Your task - Every line from the top of the material through the line holding "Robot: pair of" should be copied exactly, and only those lines.

Extracted entries -
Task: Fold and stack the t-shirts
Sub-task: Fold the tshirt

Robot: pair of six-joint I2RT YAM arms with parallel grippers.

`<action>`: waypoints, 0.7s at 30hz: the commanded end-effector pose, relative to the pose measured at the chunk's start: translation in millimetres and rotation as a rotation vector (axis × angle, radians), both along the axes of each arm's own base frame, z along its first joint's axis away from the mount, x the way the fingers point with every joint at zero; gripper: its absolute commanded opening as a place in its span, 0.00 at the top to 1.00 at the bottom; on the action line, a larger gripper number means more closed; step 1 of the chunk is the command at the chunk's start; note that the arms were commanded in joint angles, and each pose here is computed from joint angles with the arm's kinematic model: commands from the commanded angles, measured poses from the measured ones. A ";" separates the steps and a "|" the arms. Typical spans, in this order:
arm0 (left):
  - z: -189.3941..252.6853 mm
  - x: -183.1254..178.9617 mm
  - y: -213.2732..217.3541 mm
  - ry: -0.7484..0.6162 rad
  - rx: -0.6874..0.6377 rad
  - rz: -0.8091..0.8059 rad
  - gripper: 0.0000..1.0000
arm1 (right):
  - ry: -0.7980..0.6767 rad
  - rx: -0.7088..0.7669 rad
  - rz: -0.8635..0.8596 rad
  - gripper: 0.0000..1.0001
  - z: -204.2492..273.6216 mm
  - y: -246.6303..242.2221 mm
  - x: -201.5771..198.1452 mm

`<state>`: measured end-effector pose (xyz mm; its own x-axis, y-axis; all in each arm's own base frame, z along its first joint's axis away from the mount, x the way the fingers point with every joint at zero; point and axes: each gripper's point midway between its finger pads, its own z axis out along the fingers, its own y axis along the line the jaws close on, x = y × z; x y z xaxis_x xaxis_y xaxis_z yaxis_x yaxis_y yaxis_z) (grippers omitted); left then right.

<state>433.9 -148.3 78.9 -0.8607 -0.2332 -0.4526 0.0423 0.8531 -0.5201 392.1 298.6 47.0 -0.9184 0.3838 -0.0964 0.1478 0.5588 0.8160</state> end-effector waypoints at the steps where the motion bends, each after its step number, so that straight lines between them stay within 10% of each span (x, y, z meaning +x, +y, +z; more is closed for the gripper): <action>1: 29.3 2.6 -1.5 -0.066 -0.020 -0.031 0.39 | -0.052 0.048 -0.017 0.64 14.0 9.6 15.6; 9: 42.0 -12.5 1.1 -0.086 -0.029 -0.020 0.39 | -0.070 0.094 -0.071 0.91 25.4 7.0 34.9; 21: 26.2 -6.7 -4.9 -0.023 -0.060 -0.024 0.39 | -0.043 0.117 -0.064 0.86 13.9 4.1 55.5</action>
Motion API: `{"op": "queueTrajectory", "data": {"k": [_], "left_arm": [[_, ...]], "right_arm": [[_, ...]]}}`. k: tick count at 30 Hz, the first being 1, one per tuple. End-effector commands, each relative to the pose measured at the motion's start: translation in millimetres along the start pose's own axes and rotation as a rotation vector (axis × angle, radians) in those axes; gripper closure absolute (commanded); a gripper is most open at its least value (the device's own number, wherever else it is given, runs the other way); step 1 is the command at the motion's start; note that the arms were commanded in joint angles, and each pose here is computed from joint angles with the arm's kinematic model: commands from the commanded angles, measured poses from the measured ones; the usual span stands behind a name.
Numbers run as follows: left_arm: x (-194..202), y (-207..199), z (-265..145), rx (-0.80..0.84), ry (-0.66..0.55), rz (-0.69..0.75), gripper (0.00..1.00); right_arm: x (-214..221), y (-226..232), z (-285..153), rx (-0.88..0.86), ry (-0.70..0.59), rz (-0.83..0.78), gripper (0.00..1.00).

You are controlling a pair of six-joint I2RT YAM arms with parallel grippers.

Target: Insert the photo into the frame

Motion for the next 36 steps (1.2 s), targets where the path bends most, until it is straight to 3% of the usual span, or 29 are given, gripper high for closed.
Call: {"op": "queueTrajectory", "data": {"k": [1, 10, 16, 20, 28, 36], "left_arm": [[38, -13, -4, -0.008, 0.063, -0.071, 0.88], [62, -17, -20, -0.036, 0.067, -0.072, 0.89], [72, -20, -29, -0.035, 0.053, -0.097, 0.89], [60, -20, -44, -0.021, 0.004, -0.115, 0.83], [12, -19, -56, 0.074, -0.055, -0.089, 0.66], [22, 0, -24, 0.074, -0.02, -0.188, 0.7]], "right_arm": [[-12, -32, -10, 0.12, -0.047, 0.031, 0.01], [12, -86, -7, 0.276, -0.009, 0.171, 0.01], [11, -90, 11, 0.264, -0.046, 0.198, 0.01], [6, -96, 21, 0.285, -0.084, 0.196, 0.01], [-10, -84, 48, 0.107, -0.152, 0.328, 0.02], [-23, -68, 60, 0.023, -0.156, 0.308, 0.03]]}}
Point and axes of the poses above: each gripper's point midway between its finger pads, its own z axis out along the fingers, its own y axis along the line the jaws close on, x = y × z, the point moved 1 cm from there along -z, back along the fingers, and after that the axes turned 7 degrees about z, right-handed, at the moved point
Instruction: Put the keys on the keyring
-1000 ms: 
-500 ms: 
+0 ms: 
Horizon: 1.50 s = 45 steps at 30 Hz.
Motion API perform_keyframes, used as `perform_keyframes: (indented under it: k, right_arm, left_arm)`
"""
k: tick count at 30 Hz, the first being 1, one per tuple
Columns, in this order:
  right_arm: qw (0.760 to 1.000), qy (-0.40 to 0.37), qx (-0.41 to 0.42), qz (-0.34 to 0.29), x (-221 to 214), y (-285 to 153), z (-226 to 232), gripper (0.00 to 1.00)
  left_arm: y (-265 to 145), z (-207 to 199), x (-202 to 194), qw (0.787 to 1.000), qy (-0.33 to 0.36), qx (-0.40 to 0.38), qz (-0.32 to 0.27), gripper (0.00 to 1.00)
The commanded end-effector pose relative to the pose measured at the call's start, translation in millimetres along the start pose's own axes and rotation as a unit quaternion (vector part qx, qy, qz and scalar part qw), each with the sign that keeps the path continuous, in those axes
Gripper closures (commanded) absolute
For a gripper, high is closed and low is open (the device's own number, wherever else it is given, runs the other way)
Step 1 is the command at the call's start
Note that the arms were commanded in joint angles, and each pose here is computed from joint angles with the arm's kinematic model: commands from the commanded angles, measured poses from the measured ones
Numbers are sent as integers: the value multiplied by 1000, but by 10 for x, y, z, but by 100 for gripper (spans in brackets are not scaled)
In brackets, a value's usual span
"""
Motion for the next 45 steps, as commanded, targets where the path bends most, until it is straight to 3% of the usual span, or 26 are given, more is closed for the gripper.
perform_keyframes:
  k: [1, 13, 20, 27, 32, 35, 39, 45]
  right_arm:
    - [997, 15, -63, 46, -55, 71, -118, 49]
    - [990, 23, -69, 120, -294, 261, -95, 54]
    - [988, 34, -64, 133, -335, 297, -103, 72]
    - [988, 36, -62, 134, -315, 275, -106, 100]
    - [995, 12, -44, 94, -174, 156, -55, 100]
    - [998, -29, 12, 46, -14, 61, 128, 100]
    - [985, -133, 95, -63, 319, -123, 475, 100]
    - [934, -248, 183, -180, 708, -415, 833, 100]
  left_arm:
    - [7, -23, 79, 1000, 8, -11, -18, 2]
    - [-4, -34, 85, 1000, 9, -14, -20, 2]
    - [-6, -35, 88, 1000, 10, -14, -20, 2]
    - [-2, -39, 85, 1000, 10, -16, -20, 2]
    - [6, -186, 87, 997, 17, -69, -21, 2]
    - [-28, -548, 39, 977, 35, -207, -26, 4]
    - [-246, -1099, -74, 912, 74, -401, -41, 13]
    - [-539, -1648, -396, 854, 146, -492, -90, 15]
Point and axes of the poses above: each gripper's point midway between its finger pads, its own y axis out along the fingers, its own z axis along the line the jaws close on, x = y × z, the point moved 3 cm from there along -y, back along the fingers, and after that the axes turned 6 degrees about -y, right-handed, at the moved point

Answer below -
Task: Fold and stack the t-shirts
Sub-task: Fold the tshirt

Robot: pair of six-joint I2RT YAM arms with parallel grippers.

Nothing further is needed for this exercise.